Give the lines below again exactly, starting with the line that holds "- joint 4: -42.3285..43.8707" and going on through the line that holds "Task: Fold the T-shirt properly".

===== Input records

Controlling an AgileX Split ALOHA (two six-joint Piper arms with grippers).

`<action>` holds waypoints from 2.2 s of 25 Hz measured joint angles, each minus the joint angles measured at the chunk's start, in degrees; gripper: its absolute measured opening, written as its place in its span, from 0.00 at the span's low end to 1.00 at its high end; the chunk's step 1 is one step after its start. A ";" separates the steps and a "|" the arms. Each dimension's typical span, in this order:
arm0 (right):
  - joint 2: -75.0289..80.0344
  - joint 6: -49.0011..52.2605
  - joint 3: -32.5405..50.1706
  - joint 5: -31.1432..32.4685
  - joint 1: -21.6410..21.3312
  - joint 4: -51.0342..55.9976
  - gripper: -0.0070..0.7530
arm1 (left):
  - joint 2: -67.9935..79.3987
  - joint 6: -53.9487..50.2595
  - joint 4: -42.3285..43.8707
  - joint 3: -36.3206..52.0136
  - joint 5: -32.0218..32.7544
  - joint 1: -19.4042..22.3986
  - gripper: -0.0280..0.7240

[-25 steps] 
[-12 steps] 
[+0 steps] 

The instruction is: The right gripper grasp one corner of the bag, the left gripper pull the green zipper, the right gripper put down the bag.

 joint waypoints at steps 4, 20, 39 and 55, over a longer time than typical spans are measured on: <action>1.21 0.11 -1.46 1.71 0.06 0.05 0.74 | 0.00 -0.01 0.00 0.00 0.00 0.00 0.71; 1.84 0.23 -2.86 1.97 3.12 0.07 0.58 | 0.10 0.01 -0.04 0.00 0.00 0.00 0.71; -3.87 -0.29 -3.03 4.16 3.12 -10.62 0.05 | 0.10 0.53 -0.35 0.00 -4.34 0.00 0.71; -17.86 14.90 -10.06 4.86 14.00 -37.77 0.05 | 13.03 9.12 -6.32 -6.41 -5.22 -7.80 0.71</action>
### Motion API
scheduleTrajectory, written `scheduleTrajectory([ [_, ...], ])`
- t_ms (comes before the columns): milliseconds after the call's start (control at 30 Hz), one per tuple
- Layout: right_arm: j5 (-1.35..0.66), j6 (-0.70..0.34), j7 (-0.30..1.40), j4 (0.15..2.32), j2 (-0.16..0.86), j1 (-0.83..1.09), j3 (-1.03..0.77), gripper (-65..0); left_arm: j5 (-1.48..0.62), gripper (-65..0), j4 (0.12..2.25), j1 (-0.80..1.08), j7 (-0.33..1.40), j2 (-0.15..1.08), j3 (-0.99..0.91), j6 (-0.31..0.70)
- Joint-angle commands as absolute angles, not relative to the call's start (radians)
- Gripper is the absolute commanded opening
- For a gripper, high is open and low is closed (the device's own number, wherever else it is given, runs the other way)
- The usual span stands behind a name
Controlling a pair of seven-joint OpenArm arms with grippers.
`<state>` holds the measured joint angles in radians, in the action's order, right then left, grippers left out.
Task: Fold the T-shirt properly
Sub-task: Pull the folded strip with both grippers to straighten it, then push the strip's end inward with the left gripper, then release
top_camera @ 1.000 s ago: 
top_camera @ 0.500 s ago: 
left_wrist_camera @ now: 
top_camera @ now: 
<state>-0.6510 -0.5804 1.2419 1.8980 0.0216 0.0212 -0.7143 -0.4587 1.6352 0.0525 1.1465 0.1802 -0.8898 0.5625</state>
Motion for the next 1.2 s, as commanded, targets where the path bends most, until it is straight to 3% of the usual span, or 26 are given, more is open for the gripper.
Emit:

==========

**Task solution**
  - joint 4: -42.3285..43.8707
  - joint 3: -36.3206..52.0136
  - joint 5: -32.0218..32.7544
  - joint 1: -19.4042..22.3986
  - gripper: -0.0280..0.7240

[-25 steps] 
[-12 steps] 
[+0 steps] 

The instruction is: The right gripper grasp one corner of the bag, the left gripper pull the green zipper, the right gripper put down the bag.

 joint waypoints at steps 4, 20, 39 and 55, over a longer time than typical spans are measured on: <action>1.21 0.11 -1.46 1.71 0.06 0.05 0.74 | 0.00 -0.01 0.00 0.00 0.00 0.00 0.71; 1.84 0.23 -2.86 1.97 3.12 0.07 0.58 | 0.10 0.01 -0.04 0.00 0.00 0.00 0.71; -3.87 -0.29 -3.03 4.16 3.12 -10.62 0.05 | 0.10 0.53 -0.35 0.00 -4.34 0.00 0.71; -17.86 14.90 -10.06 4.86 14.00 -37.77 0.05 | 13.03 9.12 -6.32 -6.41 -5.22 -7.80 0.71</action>
### Motion API
scheduleTrajectory, written `scheduleTrajectory([ [_, ...], ])`
- t_ms (comes before the columns): milliseconds after the call's start (control at 30 Hz), one per tuple
- Layout: right_arm: j5 (-1.35..0.66), j6 (-0.70..0.34), j7 (-0.30..1.40), j4 (0.15..2.32), j2 (-0.16..0.86), j1 (-0.83..1.09), j3 (-1.03..0.77), gripper (-65..0); left_arm: j5 (-1.48..0.62), gripper (-65..0), j4 (0.12..2.25), j1 (-0.80..1.08), j7 (-0.33..1.40), j2 (-0.15..1.08), j3 (-0.99..0.91), j6 (-0.31..0.70)
- Joint-angle commands as absolute angles, not relative to the call's start (radians)
- Gripper is the absolute commanded opening
- For a gripper, high is open and low is closed (the device's own number, wherever else it is given, runs the other way)
- The usual span stands behind a name
Controlling a pair of seven-joint OpenArm arms with grippers.
`<state>` holds the measured joint angles in radians, in the action's order, right then left, grippers left out.
Task: Fold the T-shirt properly

There is nothing further to add to the answer.